WORK REQUEST: Sort through the listing below and keep each line with the word "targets". Copy those.
- - - -
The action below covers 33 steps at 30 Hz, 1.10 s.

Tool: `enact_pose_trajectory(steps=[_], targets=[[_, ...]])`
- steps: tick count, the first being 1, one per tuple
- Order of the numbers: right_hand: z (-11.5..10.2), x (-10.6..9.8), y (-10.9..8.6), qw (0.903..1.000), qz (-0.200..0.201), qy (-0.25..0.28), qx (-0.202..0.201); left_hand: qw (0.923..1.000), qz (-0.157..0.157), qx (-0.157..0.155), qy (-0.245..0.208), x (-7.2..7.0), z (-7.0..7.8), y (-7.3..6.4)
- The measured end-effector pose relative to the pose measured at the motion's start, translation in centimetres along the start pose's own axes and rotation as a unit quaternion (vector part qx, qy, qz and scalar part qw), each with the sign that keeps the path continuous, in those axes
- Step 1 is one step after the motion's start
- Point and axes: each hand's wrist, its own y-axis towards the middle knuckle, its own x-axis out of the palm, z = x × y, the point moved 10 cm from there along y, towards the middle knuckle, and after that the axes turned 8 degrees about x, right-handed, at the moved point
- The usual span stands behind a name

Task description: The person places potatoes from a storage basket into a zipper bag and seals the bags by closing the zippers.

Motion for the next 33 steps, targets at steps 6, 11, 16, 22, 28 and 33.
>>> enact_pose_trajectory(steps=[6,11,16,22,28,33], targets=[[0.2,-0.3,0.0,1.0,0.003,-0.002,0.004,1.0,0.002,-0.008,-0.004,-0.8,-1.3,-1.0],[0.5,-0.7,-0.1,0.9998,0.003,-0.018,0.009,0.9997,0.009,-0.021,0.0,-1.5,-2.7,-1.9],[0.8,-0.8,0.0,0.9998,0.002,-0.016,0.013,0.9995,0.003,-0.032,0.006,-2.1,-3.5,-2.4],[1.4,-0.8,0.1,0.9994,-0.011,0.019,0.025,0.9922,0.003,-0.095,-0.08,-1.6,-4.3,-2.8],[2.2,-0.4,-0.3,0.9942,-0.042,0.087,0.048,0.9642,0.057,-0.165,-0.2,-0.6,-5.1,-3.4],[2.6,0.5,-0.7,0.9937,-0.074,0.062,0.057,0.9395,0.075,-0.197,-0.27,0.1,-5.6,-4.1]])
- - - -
WRITTEN RESPONSE:
Tool: `enact_pose_trajectory(steps=[_], targets=[[_, ...]])`
Motion for the next 33 steps, targets at steps 6, 11, 16, 22, 28 and 33.
>>> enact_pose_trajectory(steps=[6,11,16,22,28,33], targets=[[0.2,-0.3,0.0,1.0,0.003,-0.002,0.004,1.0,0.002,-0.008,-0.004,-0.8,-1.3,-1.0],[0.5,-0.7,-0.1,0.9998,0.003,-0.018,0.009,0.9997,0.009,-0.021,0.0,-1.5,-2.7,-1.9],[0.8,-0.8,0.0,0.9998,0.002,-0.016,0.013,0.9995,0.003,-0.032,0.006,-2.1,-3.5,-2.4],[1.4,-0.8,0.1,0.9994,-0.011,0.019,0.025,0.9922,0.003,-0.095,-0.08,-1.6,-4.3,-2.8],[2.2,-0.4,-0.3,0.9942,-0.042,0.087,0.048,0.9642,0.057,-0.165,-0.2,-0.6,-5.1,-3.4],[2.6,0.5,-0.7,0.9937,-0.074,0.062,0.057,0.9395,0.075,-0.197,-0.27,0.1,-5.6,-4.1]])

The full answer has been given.